## EXERCISE PROMPT
Could you give the data below again, exactly and completely?

---------- STORED DATA

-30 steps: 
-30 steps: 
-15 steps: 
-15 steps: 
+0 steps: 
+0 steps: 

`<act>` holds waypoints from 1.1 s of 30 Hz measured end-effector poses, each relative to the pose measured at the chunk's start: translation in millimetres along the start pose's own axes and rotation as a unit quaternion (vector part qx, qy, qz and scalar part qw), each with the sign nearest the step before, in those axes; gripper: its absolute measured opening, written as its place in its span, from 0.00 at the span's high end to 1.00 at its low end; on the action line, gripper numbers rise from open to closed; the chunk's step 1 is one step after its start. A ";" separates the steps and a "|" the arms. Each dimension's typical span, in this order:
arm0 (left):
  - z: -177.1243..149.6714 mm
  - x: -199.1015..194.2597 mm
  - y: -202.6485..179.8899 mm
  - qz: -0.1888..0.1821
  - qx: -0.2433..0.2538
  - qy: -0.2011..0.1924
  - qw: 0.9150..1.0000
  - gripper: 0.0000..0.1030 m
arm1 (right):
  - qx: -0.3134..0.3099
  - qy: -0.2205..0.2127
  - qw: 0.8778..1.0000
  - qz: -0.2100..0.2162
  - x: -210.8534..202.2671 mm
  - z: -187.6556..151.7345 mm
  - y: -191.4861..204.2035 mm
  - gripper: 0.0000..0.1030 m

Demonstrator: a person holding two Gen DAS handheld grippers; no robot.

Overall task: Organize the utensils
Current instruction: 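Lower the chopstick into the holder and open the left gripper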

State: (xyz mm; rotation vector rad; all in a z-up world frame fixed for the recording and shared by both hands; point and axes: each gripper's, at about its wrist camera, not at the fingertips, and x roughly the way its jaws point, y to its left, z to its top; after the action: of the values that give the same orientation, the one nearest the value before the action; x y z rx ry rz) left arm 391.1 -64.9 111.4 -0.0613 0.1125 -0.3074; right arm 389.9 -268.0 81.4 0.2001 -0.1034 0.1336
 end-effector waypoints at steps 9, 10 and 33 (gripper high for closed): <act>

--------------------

## ANSWER TO THIS EXERCISE
-30 steps: 
-30 steps: 
-15 steps: 
-15 steps: 
+0 steps: 
+0 steps: 

`<act>` holds waypoints from 1.1 s of 30 Hz measured end-effector poses, each relative to the pose measured at the chunk's start: translation in millimetres along the start pose's own axes and rotation as a unit quaternion (vector part qx, qy, qz and scalar part qw), each with the sign nearest the step before, in those axes; gripper: its absolute measured opening, written as its place in its span, from 0.00 at the span's high end to 1.00 at its low end; on the action line, gripper numbers rise from open to closed; the chunk's step 1 is one step after its start. A ";" separates the steps and a "|" the arms. Each dimension's typical span, in this order:
arm0 (left):
  - z: -177.1243..149.6714 mm
  - x: -199.1015..194.2597 mm
  - y: -202.6485..179.8899 mm
  - qz: -0.1888..0.1821
  - qx: -0.2433..0.2538
  - qy: -0.2011..0.1924
  - qw: 0.9150..1.0000
  - gripper: 0.0000..0.1030 m
arm1 (right):
  - qx: -0.3134..0.3099
  - qy: -0.2205..0.2127
  - qw: 0.8778..1.0000
  - qz: -0.2100..0.2162
  - x: -210.8534..202.2671 mm
  - z: -187.6556..151.7345 mm
  - y: -191.4861..204.2035 mm
  - gripper: 0.0000..0.1030 m

Demonstrator: a person holding two Gen DAS handheld grippers; no robot.

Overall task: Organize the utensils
Current instruction: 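Lower the chopstick into the holder and open the left gripper
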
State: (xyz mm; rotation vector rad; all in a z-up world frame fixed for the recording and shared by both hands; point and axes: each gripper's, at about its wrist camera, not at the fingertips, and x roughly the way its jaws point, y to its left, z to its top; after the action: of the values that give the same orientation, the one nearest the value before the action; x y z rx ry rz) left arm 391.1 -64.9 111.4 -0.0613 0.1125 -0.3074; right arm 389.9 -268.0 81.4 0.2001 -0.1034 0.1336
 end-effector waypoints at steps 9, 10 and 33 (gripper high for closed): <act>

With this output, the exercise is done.